Work request ▸
From the entries below, please output exactly the lines starting at the one containing "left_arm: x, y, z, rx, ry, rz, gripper" and ending at the one containing "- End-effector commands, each", both included.

★ ★ ★ ★ ★

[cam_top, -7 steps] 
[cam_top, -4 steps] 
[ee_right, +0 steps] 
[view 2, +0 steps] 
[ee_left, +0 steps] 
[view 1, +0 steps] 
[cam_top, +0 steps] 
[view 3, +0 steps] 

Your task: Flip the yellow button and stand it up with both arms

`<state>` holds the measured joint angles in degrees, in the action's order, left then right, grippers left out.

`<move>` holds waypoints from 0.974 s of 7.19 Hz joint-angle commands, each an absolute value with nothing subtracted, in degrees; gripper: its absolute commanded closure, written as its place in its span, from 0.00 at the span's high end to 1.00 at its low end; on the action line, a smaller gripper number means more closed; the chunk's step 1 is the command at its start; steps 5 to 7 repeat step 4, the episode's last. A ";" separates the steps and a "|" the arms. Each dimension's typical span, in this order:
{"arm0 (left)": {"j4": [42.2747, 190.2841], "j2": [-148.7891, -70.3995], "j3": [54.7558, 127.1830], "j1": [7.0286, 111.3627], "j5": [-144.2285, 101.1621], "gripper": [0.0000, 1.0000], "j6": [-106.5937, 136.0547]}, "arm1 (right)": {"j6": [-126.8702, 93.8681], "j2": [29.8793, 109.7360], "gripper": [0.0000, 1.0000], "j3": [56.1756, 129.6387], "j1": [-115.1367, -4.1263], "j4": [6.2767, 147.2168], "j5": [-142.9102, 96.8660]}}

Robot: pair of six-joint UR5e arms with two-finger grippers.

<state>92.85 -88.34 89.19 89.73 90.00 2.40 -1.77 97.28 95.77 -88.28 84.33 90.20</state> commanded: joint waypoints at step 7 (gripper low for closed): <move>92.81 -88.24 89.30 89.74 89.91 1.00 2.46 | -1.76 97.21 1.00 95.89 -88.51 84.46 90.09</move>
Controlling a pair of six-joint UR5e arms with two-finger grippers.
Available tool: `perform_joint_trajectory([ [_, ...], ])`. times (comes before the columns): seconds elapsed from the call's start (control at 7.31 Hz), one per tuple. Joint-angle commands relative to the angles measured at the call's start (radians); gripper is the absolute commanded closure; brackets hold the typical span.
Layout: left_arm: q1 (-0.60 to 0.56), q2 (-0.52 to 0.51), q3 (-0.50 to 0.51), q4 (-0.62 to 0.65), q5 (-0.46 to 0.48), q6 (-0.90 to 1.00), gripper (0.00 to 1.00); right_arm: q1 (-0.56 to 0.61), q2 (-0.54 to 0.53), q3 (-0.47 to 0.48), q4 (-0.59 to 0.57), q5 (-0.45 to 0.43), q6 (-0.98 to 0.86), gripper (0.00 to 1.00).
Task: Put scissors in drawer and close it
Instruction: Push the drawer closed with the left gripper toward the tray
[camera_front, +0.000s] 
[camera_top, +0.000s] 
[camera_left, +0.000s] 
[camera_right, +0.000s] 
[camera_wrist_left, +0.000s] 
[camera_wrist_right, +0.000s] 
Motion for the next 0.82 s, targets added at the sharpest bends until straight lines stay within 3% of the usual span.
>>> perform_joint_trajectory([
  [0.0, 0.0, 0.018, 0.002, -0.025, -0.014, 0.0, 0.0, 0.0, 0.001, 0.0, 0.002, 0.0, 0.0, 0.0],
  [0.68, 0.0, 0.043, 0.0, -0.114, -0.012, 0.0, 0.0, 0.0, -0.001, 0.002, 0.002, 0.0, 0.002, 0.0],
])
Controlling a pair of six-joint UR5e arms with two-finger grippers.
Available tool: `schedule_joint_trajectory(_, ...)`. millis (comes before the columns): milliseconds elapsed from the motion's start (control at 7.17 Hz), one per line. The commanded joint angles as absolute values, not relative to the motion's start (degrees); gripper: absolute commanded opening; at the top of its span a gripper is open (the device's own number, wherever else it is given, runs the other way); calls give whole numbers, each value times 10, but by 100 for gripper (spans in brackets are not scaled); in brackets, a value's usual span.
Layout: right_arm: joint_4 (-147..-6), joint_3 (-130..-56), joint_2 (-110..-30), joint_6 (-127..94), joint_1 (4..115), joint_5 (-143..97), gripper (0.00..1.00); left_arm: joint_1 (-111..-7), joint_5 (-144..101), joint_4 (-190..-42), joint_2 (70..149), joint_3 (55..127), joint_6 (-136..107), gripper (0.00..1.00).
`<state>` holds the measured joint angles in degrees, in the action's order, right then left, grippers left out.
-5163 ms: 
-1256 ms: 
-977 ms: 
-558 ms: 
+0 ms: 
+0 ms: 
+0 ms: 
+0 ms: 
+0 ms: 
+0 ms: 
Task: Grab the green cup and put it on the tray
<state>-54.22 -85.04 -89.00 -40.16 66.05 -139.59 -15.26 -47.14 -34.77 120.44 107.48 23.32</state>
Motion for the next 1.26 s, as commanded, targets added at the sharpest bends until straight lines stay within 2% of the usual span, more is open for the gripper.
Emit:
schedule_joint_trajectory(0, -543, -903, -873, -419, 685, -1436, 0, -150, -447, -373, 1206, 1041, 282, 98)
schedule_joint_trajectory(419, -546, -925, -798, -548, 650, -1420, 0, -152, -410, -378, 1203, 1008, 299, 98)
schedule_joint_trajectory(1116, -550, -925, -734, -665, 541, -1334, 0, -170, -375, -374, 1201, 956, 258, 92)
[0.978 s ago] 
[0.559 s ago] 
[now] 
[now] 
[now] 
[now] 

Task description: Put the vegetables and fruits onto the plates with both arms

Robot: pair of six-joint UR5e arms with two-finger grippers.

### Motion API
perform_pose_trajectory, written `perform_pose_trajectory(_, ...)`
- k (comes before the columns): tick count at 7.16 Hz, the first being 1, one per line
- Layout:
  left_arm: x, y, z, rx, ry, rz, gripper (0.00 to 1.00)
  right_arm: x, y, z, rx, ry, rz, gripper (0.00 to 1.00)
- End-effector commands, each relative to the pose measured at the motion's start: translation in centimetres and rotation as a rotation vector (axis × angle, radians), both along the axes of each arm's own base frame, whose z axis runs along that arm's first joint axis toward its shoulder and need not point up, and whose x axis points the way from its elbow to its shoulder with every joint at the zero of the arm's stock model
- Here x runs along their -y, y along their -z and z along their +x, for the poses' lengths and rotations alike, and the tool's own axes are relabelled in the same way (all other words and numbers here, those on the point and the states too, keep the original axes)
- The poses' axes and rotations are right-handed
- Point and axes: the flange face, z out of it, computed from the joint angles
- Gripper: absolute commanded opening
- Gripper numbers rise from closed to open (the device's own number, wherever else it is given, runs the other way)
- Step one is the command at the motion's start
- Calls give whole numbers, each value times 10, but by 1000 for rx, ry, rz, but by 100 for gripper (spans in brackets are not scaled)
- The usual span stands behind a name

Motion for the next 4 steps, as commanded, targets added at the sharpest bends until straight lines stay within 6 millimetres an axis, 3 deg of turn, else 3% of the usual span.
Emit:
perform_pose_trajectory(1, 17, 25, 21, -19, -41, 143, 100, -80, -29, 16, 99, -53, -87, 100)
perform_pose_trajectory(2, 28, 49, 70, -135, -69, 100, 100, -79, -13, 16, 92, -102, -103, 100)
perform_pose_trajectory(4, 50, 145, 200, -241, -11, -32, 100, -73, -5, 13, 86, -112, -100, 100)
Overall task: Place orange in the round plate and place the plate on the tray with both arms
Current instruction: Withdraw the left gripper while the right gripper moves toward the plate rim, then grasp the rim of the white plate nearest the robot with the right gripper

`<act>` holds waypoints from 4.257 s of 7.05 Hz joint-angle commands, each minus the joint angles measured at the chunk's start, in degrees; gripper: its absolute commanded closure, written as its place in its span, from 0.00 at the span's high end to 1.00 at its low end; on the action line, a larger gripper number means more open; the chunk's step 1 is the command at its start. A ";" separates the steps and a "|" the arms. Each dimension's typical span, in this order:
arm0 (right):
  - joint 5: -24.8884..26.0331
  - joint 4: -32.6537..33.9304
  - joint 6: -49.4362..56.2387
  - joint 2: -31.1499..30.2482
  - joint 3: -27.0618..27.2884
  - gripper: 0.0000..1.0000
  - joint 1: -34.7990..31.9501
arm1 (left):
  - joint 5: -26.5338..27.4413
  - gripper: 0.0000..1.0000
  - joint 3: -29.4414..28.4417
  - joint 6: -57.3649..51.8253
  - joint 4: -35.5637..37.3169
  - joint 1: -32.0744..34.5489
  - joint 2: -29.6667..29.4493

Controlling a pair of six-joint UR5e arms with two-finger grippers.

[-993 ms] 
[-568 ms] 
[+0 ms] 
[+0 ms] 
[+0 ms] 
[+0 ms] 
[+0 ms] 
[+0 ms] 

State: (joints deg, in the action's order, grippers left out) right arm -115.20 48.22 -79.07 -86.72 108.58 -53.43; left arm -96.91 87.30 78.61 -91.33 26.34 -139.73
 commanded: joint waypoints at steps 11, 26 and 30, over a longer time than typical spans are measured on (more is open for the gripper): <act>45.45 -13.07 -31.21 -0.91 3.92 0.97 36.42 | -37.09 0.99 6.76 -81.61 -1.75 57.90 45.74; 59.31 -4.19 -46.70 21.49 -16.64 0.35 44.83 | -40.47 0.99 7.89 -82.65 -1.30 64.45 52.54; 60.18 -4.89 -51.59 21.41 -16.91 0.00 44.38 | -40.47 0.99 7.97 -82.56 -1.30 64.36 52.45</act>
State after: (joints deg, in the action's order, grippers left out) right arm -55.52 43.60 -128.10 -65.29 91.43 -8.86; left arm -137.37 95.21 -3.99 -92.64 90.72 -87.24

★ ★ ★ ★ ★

Task solution ▸
  left_arm: x, y, z, rx, ry, rz, gripper (0.00 to 1.00)
  right_arm: x, y, z, rx, ry, rz, gripper (0.00 to 1.00)
- End-effector commands, each relative to the pose measured at the motion's start: translation in centimetres and rotation as a rotation vector (axis × angle, radians), both along the axes of each arm's own base frame, whose z axis runs along that arm's first joint axis toward its shoulder and need not point up, and whose x axis points the way from its elbow to its shoulder with every joint at the zero of the arm's stock model

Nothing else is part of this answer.